§ Required action:
The expected output is a copy of every line in the records with the string "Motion".

++++ Exercise data ++++

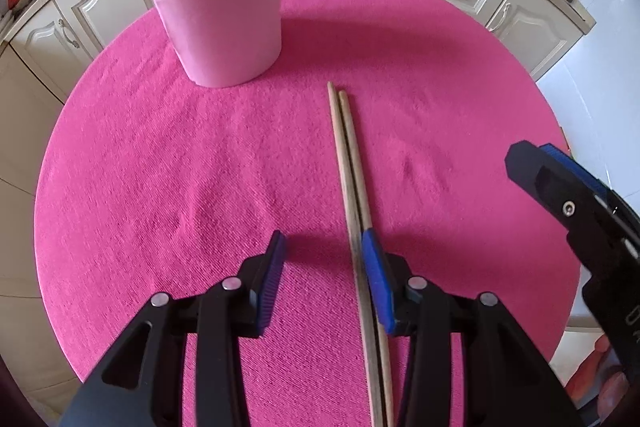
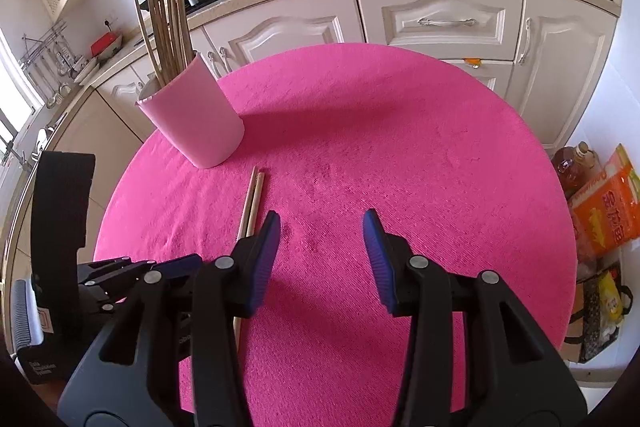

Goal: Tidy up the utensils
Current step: 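Move both open grippers back to the last two chopsticks, then grasp a chopstick with the left gripper while the right gripper grasps the other, then lift both chopsticks upright and lower them into the pink cup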

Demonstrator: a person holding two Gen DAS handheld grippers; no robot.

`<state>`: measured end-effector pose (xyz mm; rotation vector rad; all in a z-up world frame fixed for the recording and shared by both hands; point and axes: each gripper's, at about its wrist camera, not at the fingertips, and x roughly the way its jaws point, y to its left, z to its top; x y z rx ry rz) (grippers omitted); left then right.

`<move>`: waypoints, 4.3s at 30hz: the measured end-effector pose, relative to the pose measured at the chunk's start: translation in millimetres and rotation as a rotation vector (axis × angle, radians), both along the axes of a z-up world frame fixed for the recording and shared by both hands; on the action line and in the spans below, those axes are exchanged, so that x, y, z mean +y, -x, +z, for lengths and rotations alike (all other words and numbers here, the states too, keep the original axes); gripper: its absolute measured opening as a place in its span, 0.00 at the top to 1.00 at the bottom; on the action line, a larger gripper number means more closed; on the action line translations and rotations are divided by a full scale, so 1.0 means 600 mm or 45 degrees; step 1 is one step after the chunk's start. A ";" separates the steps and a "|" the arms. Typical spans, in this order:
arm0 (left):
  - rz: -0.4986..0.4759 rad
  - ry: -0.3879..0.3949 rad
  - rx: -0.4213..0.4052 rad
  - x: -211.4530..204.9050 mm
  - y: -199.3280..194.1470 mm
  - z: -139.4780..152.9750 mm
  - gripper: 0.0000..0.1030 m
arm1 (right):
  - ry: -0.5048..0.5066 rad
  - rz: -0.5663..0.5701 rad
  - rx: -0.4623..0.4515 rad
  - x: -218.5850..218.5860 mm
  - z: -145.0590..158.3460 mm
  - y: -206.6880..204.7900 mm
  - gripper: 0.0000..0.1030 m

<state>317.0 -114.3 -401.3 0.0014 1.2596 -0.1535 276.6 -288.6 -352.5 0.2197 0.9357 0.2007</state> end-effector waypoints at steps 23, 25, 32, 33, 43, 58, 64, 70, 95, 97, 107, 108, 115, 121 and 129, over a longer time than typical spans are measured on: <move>0.004 -0.079 0.026 -0.005 -0.030 -0.001 0.83 | 0.006 0.041 0.063 0.018 -0.010 -0.020 0.58; 0.032 -0.059 0.035 0.010 -0.029 -0.002 0.90 | 0.003 0.045 0.075 0.021 -0.011 -0.023 0.58; 0.121 -0.014 0.027 0.060 -0.020 0.014 0.94 | 0.003 0.088 0.147 0.053 -0.021 -0.035 0.58; 0.132 -0.013 0.018 0.067 -0.019 0.019 0.94 | 0.002 0.097 0.160 0.059 -0.022 -0.038 0.58; 0.167 -0.003 -0.070 0.118 -0.002 0.052 0.94 | 0.081 0.145 0.345 0.122 -0.058 -0.063 0.58; 0.120 0.052 -0.217 0.109 0.005 0.101 0.94 | 0.123 0.131 0.416 0.117 -0.070 -0.086 0.93; 0.088 0.093 -0.310 0.092 0.011 0.135 0.94 | -0.031 0.101 0.315 0.078 -0.033 -0.078 0.94; 0.067 0.137 -0.415 0.080 0.011 0.176 0.94 | -0.170 0.092 0.180 0.051 0.025 -0.082 0.94; 0.189 0.175 -0.835 0.111 -0.075 0.346 0.94 | -0.309 0.204 -0.242 0.061 0.254 -0.167 0.94; 0.219 0.179 -0.885 0.122 -0.083 0.359 0.94 | -0.308 0.214 -0.264 0.063 0.267 -0.172 0.94; 0.337 0.210 -0.991 0.154 -0.137 0.363 0.94 | -0.303 0.249 -0.333 0.074 0.298 -0.211 0.94; 0.341 0.214 -0.985 0.155 -0.142 0.360 0.94 | -0.303 0.254 -0.331 0.075 0.297 -0.215 0.94; 0.363 0.193 -0.925 0.164 -0.172 0.306 0.95 | -0.259 0.287 -0.285 0.095 0.266 -0.230 0.94; 0.330 0.146 -0.862 0.151 -0.178 0.259 0.94 | -0.221 0.314 -0.244 0.111 0.245 -0.236 0.94; 0.292 0.086 -0.805 0.133 -0.169 0.217 0.94 | -0.147 0.347 -0.219 0.134 0.217 -0.233 0.94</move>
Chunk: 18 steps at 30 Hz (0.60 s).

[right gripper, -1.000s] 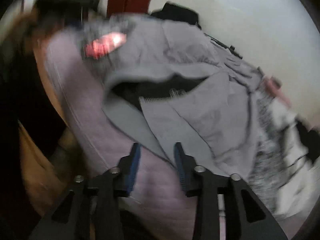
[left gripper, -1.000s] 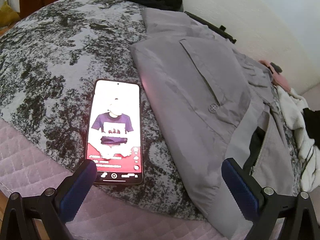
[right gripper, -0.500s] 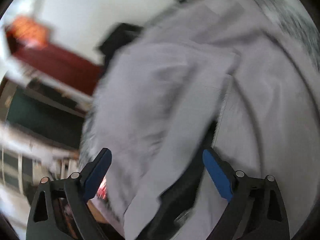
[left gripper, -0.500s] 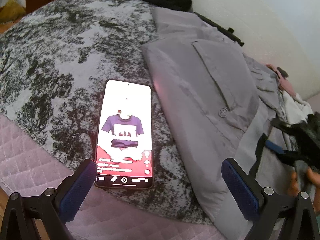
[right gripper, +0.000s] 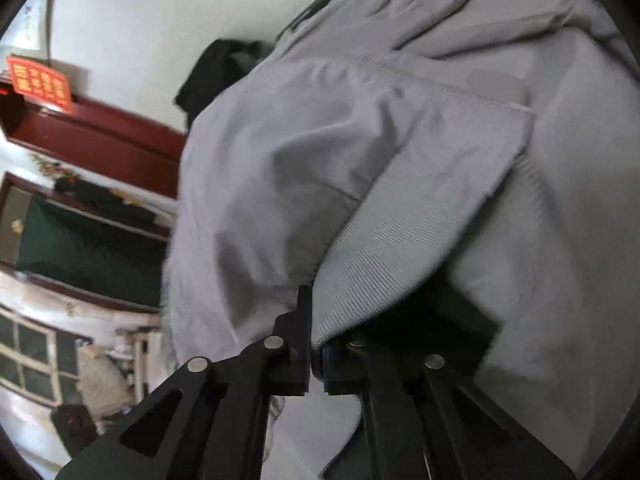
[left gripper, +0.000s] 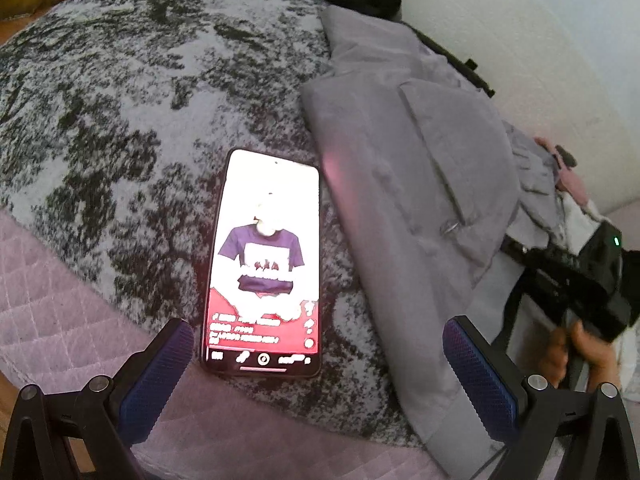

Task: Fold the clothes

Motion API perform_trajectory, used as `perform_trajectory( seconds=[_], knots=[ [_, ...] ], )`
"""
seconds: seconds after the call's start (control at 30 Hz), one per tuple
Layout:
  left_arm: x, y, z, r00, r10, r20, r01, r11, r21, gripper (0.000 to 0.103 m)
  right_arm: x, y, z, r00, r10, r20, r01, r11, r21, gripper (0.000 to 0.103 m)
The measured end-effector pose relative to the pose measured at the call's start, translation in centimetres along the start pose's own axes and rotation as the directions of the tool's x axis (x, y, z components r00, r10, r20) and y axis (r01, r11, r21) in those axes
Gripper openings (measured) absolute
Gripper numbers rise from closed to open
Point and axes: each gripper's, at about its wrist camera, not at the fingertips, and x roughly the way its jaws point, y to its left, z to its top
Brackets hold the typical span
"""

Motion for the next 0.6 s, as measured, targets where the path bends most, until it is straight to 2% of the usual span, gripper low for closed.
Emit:
perform_trajectory(
  seconds=[0.07,0.17,0.27,0.33,0.4,0.5,0.57,0.6],
  knots=[
    [-1.0,0.3,0.8,0.999,0.001,0.033,-0.001,1.000,-0.001,0.103,-1.6,1.6,-2.0,0.996,0.087,0.031,-0.087,0.996,-0.013,0.003],
    [-3.3,1.9,2.0,0.992,0.030,0.120,-0.024,0.998,-0.055,0.103,-5.8,5.1,-7.5,0.966,0.242,0.088,-0.239,0.970,-0.046,0.003],
    [-4.3,3.6,2.7,0.990,0.027,0.137,-0.010,0.992,-0.124,0.103,-9.1,7.9,-14.0,0.944,0.316,0.095,-0.310,0.948,-0.077,0.003],
    [-4.2,4.4,2.7,0.993,0.001,0.122,0.017,0.988,-0.153,0.103,-11.1,9.3,-18.1,0.931,0.350,0.103,-0.342,0.935,-0.089,0.003],
    [-4.2,4.4,2.6,0.994,-0.003,0.114,0.020,0.988,-0.150,0.103,-12.1,9.0,-20.6,0.932,0.334,0.142,-0.328,0.943,-0.061,0.003],
    [-4.4,4.1,2.3,0.993,0.008,0.118,0.008,0.991,-0.131,0.103,-11.4,7.7,-24.6,0.956,0.251,0.151,-0.255,0.967,0.007,0.008],
    [-4.7,3.8,2.2,0.992,0.010,0.125,0.005,0.993,-0.119,0.103,-8.9,7.5,-26.6,0.976,0.212,0.051,-0.213,0.977,0.006,0.010],
    [-4.9,3.7,2.1,0.992,0.011,0.129,0.004,0.994,-0.114,0.103,-7.4,7.5,-27.4,0.981,0.193,-0.011,-0.193,0.981,-0.003,0.014]
  ],
)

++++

§ Response below:
Motion API perform_trajectory, used as `perform_trajectory( seconds=[_], knots=[ [_, ...] ], )`
Motion for the next 0.6 s, as measured, targets where the path bends most, until it is straight to 2% of the usual span, gripper low for closed.

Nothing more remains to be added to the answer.